After recently implementing an Azure-based solution to mitigate SharePoint Online’s poor image rendition performance by utilising Azure CDN (see Chris O’Brien’s post on this issue, see Fran R’s post on other Image Rendition issues) I’ve reached a few conclusions regarding setting appropriate cache control headers. It is important to reach a practical balance between performance and receiving updates to files.

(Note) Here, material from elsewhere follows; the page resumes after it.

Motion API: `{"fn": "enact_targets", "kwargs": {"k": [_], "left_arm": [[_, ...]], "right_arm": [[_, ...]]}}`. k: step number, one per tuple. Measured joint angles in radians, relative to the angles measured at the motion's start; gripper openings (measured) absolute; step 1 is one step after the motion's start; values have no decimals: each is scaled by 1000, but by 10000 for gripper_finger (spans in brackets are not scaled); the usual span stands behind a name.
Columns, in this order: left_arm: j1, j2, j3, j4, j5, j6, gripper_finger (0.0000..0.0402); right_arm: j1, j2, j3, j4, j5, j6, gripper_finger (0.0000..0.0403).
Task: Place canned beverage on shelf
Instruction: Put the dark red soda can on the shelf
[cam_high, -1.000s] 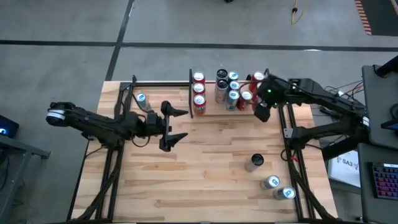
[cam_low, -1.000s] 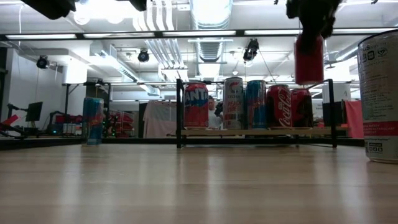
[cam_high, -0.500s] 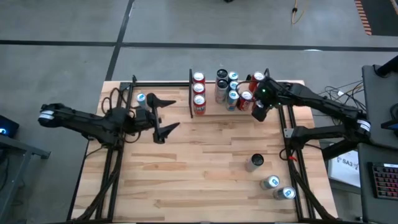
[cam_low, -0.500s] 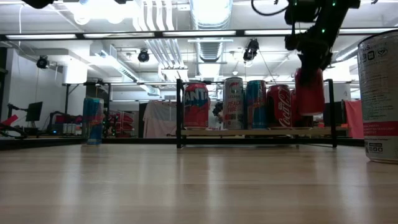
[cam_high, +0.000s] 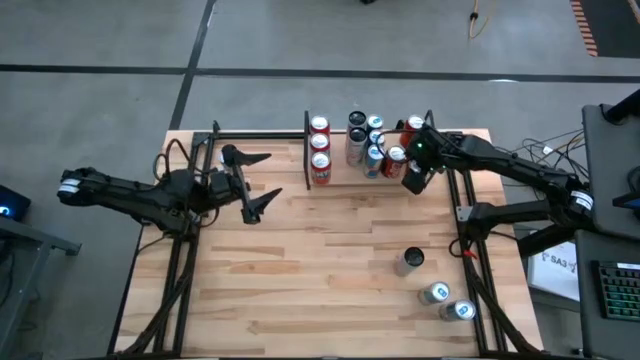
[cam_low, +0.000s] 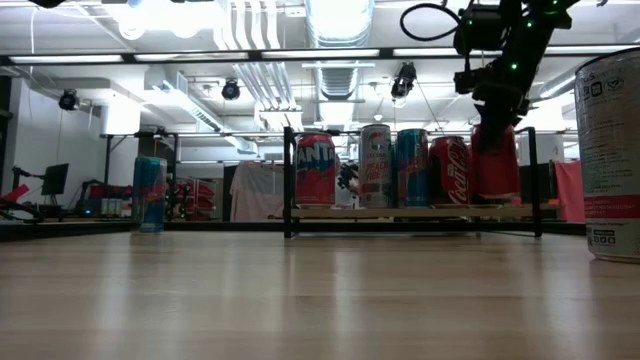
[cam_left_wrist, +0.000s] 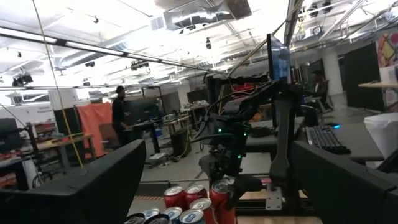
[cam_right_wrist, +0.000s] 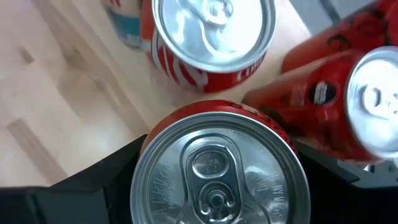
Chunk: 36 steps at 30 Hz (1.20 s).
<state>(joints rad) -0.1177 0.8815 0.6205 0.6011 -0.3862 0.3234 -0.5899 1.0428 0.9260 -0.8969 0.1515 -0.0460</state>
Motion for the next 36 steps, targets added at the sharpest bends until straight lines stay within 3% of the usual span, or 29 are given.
{"fn": "enact_targets", "kwargs": {"k": [24, 36], "left_arm": [[0, 0, 0, -5, 0, 35, 384], [0, 0, 0, -17, -79, 62, 384]], "right_arm": [[0, 7, -74, 95, 14, -29, 304], [-3, 7, -76, 114, 47, -37, 350]]}}
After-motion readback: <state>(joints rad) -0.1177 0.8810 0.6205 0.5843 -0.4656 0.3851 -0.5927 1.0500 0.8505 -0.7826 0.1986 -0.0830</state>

Before continuing it is important to understand the fundamental building blocks when using a CDN. At any time a file can be present in three location types: the blob or source file, the CDN endpoint(s), and users’ browser caches. In the case of Azure CDN, the source file must be a blob in Azure Blob Storage. Depending on the CDN/configuration it is likely that the file may be cached at many (dozens) of CDN endpoints dispersed around the globe. Without a CDN the only consideration is the cache timeout for files stored at the user’s browser cache. When considering a CDN we must also consider the cache timeout between the CDN endpoint and the source file.
Another important point to call out is that CDNs generally only push content to an endpoint when is it first requested: on-demand. This will incur a delay for the first user to request that asset from a given endpoint, while source blob is transferred to the endpoint. The impact of this will differ depending on the distance between the source blob and the CDN endpoint and the file size. It is this process that increasing the s-maxage header prevents (discussed below).
Relevant cache control headers
Definitions
- max-age : Defines the period which, until reached, the client will used the cached file without contacting the server. ‘Client’ refers to a user’s browser cache as well as a CDN.
- s-maxage : If provided, overrides max-age for CDNs only
- public : Explicitly marks the file as not user specific
- no-transform : Proxy servers may compress or encode images to improve performance or reduce bandwidth traffic. This header prevents this for occurring. It is preferable to avoid this header assuming that you can spare the effort to ensure the files being served are not affected adversely.
A good summary of the many remaining cache control headers that I didn’t feel were relevant to this post can be found here:
A beginners guide to HTTP cache headers
In practice
- For an image that has been previously requested:
- When s-maxage has not expired and max-age has not expired, server responds with 200 (OK), the file is not downloaded again [0ms]
- When s-maxage has not expired but max-age has expired, server responds with 304 (not modified), the file is not downloaded again [<100ms]
- When s-maxage has expired but max-age has not expired, server responds with 200 (OK), the file is not downloaded again [0ms]
- When s-maxage has expired and max-age has expired and the blob has not changed, server responds with 304 (not modified), the file is not downloaded again [<100ms]
- When s-maxage has expired and max-age has expired and the blob has changed, server responds with 200 (OK), the file is downloaded again [download image]
- A request for an image will return 200 (OK) until max-age has expired and then 304 (not modified) for every subsequent request until the blob is updated. Once updated, this process repeats
- If an existing image is updated, the longest a user can wait to see the updated image is
- Without clearing browser cache: max-age + s-maxage
- With clearing browser cache: s-maxage
- If an user views an image from the CDN for the first time, it is only guaranteed to be the latest version of that image if the blob hasn’t been updated in the last s-maxage
- SharePoint library images are served with a max-age of 24 hours
- As SharePoint library images are not served via a CDN they have an effective s-maxage of 0
My recommendations
Keeping all of the above in mind, I feel that the most important factor is to replicate the experience that users expect from images being served from the SharePoint environment. This can presented as a couple of simple rules:
- max-age + s-maxage = 24 hours = 86400 seconds
- s-maxage is as low as possible whilst satisfying bandwidth and performance targets (especially for locations most distant to the source blob)
For a recent SharePoint/CDN, I used the following cache control headers:
- max-age: 23 hours
- s-maxage: 1 hour
- public
- no-transform
Which looks like this:
no-transform,public,max-age=82800,s-maxage=3600
Setting the cache headers served by Azure CDN and Azure Blob Storage
When working with cache control headers in Azure, they are set on the blob itself. It is not a CDN configuration setting.
Paul.